Problem 62

Question

Maxwell started a home theater business in 2005 . The revenue of his company for that year was $$\$ 240,000$$. The revenue grew by \(20 \%\) in 2006 and by \(30 \%\) in 2007 . Maxwell projected that the revenue growth for his company in the next 3 yr will be at least \(25 \% /\) year. How much does Maxwell expect his minimum revenue to be for \(2010 ?\)

Step-by-Step Solution

Verified
Answer
The minimum revenue for 2010 is \(Revenue_2007 * (1 + 0.25)^3\), which is approximately $775{,}569.60.
1Step 1: Find the revenue for 2006
To find the revenue for 2006, we need to calculate 20% of the initial revenue in 2005 and add it to the 2005 revenue. Revenue_2006 = Initial revenue (2005) + 20% of Initial revenue Revenue_2006 = \(240{,}000 + 0.20 \times 240{,}000\) Now, calculate the revenue for 2006.
2Step 2: Find the revenue for 2007
To find the revenue for 2007, we need to calculate 30% of the revenue we found in the previous step (2006's revenue) and add it to the 2006 revenue. Revenue_2007 = Revenue_2006 + 30% of Revenue_2006. Revenue_2007 = Revenue_2006 (1 + 0.30) Now, calculate the revenue for 2007.
3Step 3: Calculate the compounded growth
We are given a minimum growth rate of 25% per year for the next 3 years. We can use compound interest formula to calculate the compounded growth A = P(1 + r)^n Where: - A = the future value of the investment/loan, including interest - P = the principal investment amount (the initial deposit or loan amount) - r = the annual interest rate (decimal) - n = the number of times that interest is compounded per unit t In our case, - r = 25% = 0.25 - n = 3 (3 years) Now we calculate the compounded growth.
4Step 4: Find the minimum revenue for 2010
To find the minimum revenue for 2010, we apply the compounded growth that we just calculated to the revenue in 2007. Minimum_revenue_2010 = Revenue_2007 * A Now calculate the minimum revenue for 2010.

Key Concepts

Revenue GrowthCompound InterestPercent Increase
Revenue Growth
Revenue growth is the increase in revenue over a specific period. In Maxwell's case, starting with a revenue of $240,000 in 2005, we see an increase over the following years. Understanding revenue growth is crucial for businesses as it reflects the overall health and expansion of the company.
Here's how to think about revenue growth:
  • Year-by-Year Analysis: Look at each year's revenue independently, comparing it against the previous year to understand the growth trend.
  • Percentage Increase: Calculate the percentage increase each year by finding how much the revenue has increased from the previous year and dividing by the previous year’s revenue.
  • Long-Term Projection: Consider multi-year projections to plan for future growth and understand long-term business viability.
For Maxwell, revenue growth was 20% in 2006 and 30% in 2007, indicating a positive trend. For the years ahead, projecting a consistent growth of 25% indicates a robust forecast. By understanding these calculations, Maxwell can plan for business expansion and allocate resources appropriately.
Compound Interest
Compound interest is a powerful concept in finance that allows gains to be calculated on both the initial principal and the accumulated interest from previous periods. This exponential growth can greatly benefit businesses looking to grow their revenues.
The formula for compound interest is given by:\[ A = P(1 + r)^n \]where:
  • \(A\) is the amount of money accumulated after n years, including interest
  • \(P\) is the principal amount (initial revenue)
  • \(r\) is the annual interest rate (expressed as a decimal)
  • \(n\) is the number of years
In Maxwell's scenario, he projects a minimum revenue growth rate of 25% per year for three years. Using the compound interest formula, you find how this growth impacts his business. By substituting the necessary values, this formula calculates the compounded future revenue, providing insight into his financial progression.
Percent Increase
Percent increase is a mathematical concept used to measure how much a quantity grows compared to its original value.
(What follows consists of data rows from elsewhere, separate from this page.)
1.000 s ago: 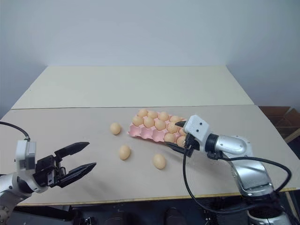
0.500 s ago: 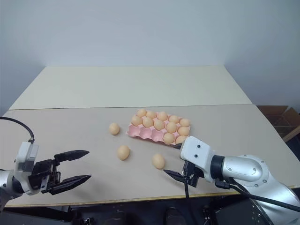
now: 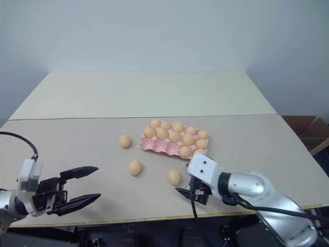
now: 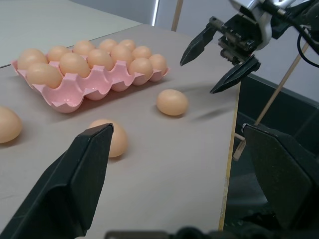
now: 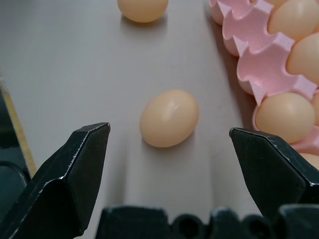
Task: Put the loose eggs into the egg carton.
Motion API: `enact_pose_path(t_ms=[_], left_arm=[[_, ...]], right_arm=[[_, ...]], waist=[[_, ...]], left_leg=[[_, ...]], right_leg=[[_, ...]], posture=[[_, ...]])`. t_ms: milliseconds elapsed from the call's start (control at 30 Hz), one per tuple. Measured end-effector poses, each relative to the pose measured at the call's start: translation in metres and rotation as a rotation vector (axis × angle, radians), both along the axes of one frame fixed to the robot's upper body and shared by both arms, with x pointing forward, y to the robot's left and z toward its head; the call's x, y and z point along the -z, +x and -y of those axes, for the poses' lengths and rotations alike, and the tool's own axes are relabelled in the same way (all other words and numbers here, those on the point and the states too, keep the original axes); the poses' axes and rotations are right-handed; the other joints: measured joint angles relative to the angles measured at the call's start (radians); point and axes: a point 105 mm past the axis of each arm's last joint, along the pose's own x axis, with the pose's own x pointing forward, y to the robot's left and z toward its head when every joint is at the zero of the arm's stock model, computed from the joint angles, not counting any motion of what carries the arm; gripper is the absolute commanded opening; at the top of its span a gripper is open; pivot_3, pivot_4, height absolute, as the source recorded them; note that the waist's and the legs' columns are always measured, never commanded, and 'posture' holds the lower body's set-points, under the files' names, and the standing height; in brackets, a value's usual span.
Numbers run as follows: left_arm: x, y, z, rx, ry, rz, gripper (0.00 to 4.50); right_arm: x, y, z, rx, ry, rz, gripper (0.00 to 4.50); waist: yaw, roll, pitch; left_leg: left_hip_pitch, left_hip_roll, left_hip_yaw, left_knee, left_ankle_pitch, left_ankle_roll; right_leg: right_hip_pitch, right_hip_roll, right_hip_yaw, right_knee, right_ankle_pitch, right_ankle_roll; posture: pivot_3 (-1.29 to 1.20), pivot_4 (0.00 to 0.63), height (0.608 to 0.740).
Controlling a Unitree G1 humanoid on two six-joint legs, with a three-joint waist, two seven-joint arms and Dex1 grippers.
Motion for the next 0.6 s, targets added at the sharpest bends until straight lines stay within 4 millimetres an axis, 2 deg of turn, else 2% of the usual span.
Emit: enact_pose_path(t_ms=[200,367,533,600], left_arm=[[0.002,-0.003,0.001,-0.017,0.001,-0.007,4.50],[0.000,-0.003,0.003,-0.021,0.002,0.001,4.50],[0.001,-0.003,0.002,-0.032,0.002,-0.004,4.50],[0.002,-0.004,0.002,-0.036,0.002,-0.008,4.50]], right_arm=[[0.013,0.014,-0.007,0.036,0.004,0.007,4.46],[0.023,0.014,-0.019,0.009,0.014,-0.006,4.46],[0.028,0.018,-0.017,0.027,0.009,-0.013,4.46],[0.030,0.019,-0.017,0.032,0.013,-0.024,4.11]], waist=[[0.001,0.000,0.000],[0.001,-0.001,0.000],[0.001,-0.001,-0.001],[0.001,-0.001,-0.001]], left_leg=[[-0.006,0.000,0.000,0.000,0.000,0.000],[-0.007,0.000,0.000,0.000,0.000,0.000],[-0.007,0.000,0.000,0.001,0.000,0.000],[-0.007,0.000,0.000,0.001,0.000,0.000]], right_leg=[[-0.006,0.000,0.000,0.000,0.000,0.000],[-0.007,0.001,0.000,0.002,0.000,0.000],[-0.008,0.001,0.000,0.002,0.001,0.000],[-0.008,0.001,0.000,0.002,0.001,0.000]], posture=[[0.00,0.150,0.740],[0.00,0.150,0.740],[0.00,0.150,0.740],[0.00,0.150,0.740]])
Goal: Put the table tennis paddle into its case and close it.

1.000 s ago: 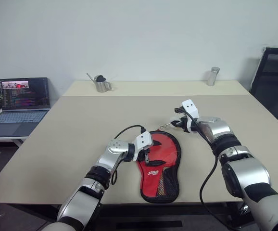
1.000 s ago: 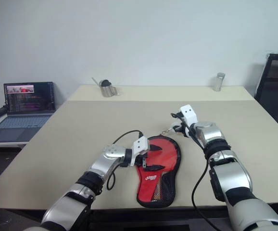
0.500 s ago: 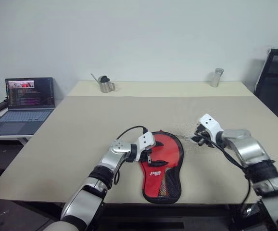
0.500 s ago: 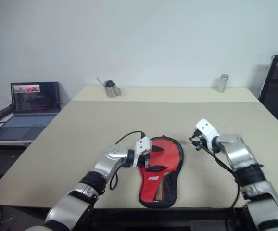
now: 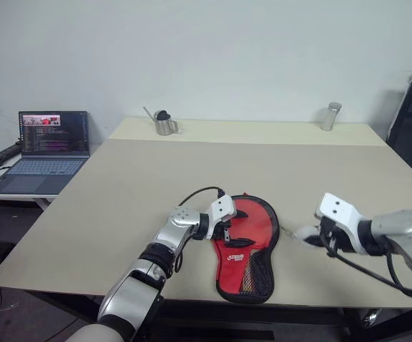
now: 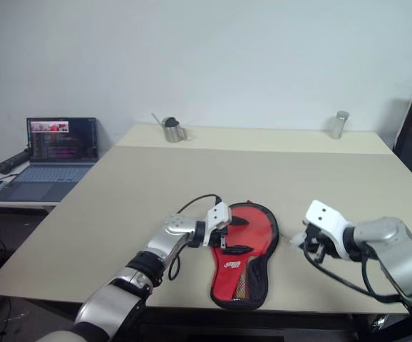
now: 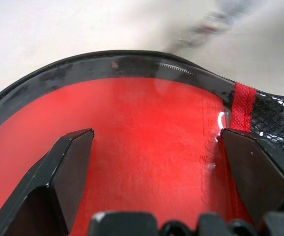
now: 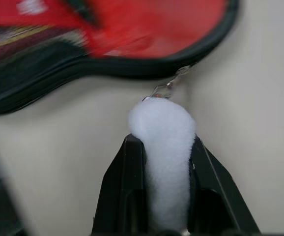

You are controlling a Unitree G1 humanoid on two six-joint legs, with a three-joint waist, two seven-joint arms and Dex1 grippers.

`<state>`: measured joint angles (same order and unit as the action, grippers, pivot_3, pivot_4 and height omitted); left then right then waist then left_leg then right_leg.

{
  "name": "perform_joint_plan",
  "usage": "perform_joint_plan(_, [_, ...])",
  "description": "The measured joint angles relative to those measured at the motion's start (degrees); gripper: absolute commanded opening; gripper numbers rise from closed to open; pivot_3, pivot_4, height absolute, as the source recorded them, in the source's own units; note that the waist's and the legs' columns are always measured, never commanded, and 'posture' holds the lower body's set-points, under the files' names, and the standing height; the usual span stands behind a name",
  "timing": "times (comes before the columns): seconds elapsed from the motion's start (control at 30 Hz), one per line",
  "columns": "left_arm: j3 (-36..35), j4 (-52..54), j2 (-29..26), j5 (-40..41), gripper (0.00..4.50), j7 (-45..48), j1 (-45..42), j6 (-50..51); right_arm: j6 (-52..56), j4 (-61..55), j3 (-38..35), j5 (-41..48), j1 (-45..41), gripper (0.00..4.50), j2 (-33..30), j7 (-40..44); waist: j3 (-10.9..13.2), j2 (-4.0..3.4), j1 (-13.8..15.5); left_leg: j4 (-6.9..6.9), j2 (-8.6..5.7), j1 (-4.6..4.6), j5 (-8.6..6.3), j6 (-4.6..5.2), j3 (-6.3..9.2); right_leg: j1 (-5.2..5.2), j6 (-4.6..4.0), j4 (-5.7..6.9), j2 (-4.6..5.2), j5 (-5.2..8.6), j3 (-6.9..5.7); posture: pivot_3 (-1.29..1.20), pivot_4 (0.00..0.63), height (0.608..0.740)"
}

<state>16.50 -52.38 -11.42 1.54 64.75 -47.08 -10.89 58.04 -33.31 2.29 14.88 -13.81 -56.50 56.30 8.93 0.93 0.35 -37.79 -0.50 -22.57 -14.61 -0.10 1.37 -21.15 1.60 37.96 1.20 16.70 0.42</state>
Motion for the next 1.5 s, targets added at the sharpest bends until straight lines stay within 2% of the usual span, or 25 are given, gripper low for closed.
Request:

It is an essential tool for businesses aiming to understand and communicate their growth effectively.
The formula to find the percentage increase is:
  • Calculate the increase: \( \text{Increase} = \text{New Value} - \text{Original Value} \)
  • Find the percentage: \( \frac{\text{Increase}}{\text{Original Value}} \times 100 \)
In practice, for the year 2006, Maxwell's business grew from $240,000 by 20%. Calculating: \( \text{Increase} = 20\% \times 240{,}000 \), then adding the increase to the original revenue gives the new value.
In subsequent years, this method applies similarly to assess year-over-year performance. With knowledge of the percent increase, businesses can track and strategize better around sustaining and boosting growth.